» Data provided
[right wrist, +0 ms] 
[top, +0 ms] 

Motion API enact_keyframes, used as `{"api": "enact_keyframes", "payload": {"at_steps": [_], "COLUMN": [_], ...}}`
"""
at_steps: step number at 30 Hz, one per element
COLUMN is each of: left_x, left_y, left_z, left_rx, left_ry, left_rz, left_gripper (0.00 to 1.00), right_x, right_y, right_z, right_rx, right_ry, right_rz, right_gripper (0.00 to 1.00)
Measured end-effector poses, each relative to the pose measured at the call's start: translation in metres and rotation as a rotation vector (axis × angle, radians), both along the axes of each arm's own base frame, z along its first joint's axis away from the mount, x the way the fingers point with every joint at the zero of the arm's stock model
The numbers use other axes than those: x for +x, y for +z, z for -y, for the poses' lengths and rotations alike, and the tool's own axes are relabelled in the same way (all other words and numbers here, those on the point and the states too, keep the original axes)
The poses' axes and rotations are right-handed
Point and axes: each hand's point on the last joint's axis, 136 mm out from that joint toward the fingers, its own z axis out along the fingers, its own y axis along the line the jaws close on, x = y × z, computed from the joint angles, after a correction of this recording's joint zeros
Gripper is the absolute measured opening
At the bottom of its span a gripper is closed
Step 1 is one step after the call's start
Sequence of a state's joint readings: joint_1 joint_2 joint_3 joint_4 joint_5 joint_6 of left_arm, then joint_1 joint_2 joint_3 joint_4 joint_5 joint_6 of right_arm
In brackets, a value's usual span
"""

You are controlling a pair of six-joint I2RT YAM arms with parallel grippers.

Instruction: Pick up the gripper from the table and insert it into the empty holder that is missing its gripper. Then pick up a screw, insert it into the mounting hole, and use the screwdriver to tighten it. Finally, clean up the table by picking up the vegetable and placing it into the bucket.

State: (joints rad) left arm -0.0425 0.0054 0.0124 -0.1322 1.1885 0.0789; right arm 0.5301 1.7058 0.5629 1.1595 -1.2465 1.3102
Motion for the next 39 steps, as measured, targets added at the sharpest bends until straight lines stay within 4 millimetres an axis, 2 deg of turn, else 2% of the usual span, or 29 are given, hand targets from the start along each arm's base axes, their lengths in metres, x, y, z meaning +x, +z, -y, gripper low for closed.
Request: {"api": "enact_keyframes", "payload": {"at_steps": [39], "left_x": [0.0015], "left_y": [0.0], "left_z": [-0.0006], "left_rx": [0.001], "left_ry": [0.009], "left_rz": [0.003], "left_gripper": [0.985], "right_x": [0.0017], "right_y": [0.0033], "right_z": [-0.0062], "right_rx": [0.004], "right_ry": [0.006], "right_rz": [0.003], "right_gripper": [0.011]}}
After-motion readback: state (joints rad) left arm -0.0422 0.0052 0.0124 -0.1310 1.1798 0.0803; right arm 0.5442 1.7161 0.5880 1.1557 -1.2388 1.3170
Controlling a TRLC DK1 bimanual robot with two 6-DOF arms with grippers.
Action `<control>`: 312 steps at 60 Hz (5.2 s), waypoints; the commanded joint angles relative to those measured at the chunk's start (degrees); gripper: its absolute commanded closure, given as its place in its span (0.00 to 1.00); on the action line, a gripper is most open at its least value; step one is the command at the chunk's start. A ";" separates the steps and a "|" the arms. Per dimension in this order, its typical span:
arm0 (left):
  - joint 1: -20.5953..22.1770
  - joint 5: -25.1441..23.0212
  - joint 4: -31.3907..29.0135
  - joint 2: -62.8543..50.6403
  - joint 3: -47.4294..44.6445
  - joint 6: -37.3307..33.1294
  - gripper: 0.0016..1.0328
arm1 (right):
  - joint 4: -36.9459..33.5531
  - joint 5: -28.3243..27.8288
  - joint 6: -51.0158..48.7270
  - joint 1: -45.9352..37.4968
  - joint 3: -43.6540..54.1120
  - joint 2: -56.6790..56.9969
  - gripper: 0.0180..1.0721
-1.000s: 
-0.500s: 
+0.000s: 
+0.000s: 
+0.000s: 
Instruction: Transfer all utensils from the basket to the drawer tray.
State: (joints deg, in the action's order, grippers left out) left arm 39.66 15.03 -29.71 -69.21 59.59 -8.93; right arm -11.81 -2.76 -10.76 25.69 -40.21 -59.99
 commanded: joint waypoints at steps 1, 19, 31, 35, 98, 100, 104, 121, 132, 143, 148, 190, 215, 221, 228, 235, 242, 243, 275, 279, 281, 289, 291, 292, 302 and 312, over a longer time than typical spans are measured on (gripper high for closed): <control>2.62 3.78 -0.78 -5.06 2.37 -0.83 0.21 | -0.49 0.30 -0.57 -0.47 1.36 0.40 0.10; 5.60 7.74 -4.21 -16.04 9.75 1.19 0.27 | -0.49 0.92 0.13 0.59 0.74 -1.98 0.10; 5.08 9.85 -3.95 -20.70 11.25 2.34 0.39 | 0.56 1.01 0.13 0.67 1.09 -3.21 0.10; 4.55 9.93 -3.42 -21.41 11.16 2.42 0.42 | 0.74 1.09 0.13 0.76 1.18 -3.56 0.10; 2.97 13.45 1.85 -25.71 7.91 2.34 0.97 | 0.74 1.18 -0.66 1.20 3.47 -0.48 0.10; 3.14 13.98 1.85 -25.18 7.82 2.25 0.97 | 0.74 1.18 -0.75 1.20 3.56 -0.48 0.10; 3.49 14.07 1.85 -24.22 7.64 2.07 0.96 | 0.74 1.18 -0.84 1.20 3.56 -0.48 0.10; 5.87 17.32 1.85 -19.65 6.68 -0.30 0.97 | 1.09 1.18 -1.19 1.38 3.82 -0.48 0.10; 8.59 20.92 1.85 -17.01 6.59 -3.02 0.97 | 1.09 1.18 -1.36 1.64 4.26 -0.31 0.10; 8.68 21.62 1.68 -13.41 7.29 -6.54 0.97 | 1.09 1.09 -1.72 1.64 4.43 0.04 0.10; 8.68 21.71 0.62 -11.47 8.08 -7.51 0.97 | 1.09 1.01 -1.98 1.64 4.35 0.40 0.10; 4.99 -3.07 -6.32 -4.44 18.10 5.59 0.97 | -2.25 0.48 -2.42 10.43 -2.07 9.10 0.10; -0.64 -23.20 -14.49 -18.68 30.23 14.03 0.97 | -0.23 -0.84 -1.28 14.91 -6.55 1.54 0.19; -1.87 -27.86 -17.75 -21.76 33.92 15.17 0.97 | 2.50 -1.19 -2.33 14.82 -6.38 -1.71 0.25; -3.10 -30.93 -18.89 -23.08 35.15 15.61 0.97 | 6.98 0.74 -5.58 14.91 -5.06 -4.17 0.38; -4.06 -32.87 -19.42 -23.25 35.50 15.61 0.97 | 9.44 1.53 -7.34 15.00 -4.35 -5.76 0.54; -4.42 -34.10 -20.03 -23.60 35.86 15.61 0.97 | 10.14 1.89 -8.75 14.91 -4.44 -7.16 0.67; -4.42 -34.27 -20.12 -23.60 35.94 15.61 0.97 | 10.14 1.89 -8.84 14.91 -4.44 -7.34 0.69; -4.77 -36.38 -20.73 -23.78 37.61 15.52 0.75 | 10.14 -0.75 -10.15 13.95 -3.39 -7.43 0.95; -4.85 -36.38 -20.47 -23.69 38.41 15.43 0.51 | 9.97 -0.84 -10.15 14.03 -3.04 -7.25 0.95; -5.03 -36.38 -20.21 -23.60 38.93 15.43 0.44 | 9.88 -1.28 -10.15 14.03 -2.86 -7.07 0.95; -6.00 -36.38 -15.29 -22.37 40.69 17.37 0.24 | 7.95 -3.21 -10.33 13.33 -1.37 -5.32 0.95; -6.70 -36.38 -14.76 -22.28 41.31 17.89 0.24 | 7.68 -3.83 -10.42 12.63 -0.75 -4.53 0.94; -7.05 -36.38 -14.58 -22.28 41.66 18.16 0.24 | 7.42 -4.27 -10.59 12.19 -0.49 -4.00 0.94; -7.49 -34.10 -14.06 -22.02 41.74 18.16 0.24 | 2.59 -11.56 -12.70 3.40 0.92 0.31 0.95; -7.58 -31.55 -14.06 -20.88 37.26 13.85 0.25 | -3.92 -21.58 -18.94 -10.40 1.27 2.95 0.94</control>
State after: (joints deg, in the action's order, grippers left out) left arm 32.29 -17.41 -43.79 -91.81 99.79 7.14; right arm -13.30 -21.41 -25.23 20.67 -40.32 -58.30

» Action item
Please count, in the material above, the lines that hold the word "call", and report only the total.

» Exercise answer
2